What is expected:
Starting at the first line of the data and ending at the line with "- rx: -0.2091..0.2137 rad", copy each line exactly. Include both of those lines, but no pictures.
#### Dataset section ####
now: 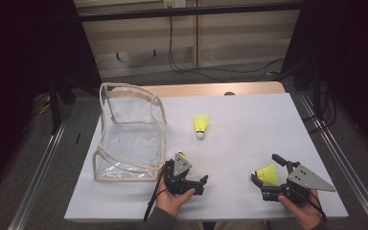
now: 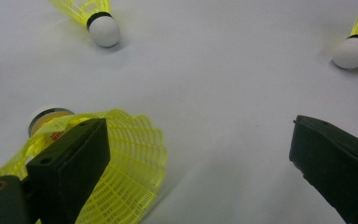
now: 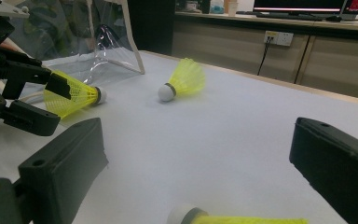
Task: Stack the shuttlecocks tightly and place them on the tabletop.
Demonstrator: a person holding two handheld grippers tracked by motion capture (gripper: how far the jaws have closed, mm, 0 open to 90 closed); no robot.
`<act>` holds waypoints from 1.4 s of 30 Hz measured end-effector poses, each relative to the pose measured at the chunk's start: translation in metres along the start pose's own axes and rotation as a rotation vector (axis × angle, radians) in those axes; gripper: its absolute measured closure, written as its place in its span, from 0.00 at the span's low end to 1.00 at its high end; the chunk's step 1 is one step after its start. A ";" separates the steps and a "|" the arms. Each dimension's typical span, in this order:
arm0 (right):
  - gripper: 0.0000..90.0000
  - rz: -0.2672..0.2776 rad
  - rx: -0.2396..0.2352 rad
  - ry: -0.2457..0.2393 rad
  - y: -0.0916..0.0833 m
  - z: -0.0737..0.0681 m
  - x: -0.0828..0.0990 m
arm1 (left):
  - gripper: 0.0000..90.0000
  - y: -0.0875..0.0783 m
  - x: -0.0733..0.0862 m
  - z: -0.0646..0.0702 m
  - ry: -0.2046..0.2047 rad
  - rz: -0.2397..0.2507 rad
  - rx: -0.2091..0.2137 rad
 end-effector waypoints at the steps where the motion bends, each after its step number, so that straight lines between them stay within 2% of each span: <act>1: 0.03 0.000 -0.001 0.000 0.000 0.000 0.000 | 0.06 0.001 -0.001 0.000 -0.002 0.005 -0.001; 7: 0.03 0.002 -0.002 -0.002 0.000 0.000 0.000 | 0.07 0.007 -0.003 0.003 0.013 0.008 -0.004; 10: 0.03 0.002 -0.003 -0.001 0.000 -0.001 0.000 | 0.08 0.009 -0.005 0.005 0.009 0.019 0.010; 19: 0.03 0.001 0.001 0.001 0.000 0.000 0.000 | 0.09 0.017 -0.010 0.006 -0.006 0.034 0.017; 21: 0.03 0.000 0.002 0.002 0.000 0.000 0.000 | 0.09 0.018 -0.011 0.007 0.003 0.030 0.020; 27: 0.03 0.001 0.000 0.001 0.000 0.000 0.000 | 0.09 0.022 -0.010 0.005 -0.004 0.025 0.005; 29: 0.03 0.001 -0.001 0.000 0.000 0.000 0.000 | 0.10 0.022 -0.010 0.004 0.006 0.026 0.003; 35: 0.03 0.001 -0.001 -0.001 0.000 0.000 0.000 | 0.11 0.018 -0.010 0.007 -0.007 0.013 0.004; 39: 0.03 0.003 -0.004 0.000 0.000 -0.001 0.000 | 0.16 0.012 -0.008 0.007 0.022 -0.013 -0.015; 42: 0.03 0.004 -0.005 0.002 0.000 -0.001 0.000 | 0.19 0.011 -0.006 0.003 0.006 -0.014 -0.041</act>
Point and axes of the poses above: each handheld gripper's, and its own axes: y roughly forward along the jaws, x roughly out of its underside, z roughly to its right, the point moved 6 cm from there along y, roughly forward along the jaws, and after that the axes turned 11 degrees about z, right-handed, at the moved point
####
Output of the exercise:
now: 
now: 
now: 
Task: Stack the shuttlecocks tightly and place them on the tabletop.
Demonstrator: a person holding two handheld grippers tracked by motion capture (gripper: how far the jaws have closed, mm, 0 open to 90 closed); no robot.
`<act>` holds waypoints from 1.4 s of 30 Hz measured end-effector poses, each relative to the pose measured at the chunk's start: translation in metres along the start pose's own axes and rotation as a rotation vector (axis × angle, radians) in those axes; gripper: its absolute measured closure, written as its place in its span, from 0.00 at the span's low end to 1.00 at its high end; the chunk's step 1 is one step after its start. A ";" separates the steps and a "|" the arms. Each dimension's typical span, in this order:
arm0 (right):
  - gripper: 0.0000..90.0000
  - rz: -0.2672..0.2776 rad
  - rx: -0.2396..0.2352 rad
  - ry: -0.2457..0.2393 rad
  - y: -0.0916..0.0833 m
  - z: -0.0737..0.0681 m
  - x: -0.0828..0.0990 m
arm1 (left):
  - gripper: 0.0000..90.0000
  - y: -0.0875..0.0783 m
  - x: -0.0733..0.0862 m
  - z: -0.0646..0.0702 m
  - ry: -0.2046..0.2047 rad
  - rz: -0.2397..0.2507 rad
  - rx: -0.2091..0.2137 rad

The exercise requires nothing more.